__WHAT YOU ARE ASKED TO DO__. Gather all lines from the material that contain the word "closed".

__SUPPLIED DATA__.

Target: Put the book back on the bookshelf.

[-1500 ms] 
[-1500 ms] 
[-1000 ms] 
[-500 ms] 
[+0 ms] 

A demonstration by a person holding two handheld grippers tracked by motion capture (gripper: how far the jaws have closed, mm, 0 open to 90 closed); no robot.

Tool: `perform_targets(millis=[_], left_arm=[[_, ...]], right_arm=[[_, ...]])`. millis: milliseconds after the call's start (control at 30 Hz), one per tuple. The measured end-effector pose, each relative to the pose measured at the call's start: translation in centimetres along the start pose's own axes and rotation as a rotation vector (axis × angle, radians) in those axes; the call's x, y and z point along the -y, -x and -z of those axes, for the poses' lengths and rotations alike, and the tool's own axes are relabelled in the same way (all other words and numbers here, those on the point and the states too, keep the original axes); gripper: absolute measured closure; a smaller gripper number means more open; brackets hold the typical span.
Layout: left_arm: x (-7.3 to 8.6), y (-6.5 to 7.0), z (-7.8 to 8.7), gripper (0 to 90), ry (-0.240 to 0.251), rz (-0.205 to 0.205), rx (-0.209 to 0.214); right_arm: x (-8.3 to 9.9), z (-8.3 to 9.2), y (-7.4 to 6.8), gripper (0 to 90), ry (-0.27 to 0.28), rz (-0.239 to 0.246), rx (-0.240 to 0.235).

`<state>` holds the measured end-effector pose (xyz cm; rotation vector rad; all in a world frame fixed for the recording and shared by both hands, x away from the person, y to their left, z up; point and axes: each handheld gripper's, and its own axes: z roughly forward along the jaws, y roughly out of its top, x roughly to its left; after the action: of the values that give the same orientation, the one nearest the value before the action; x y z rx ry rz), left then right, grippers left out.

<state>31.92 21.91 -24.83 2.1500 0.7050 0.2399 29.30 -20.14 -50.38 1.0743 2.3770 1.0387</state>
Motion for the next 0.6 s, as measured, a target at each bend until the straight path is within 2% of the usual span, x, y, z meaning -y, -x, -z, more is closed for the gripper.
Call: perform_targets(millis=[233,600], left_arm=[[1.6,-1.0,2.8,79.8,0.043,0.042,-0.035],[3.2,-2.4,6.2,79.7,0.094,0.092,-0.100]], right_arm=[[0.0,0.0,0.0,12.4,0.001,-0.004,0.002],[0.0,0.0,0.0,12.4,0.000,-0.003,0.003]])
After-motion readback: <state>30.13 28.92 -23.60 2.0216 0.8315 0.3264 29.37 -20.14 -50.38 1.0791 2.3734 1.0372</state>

__EXERCISE RESULT__.
A demonstration by a person holding two handheld grippers tracked by motion capture (gripper: how far the jaws have closed, mm, 0 open to 90 closed); no robot.
Motion for the next 0.6 s, as measured, a target at each bend until the straight path is within 2% of the usual span, x, y, z meaning -y, -x, -z, more is closed for the gripper.

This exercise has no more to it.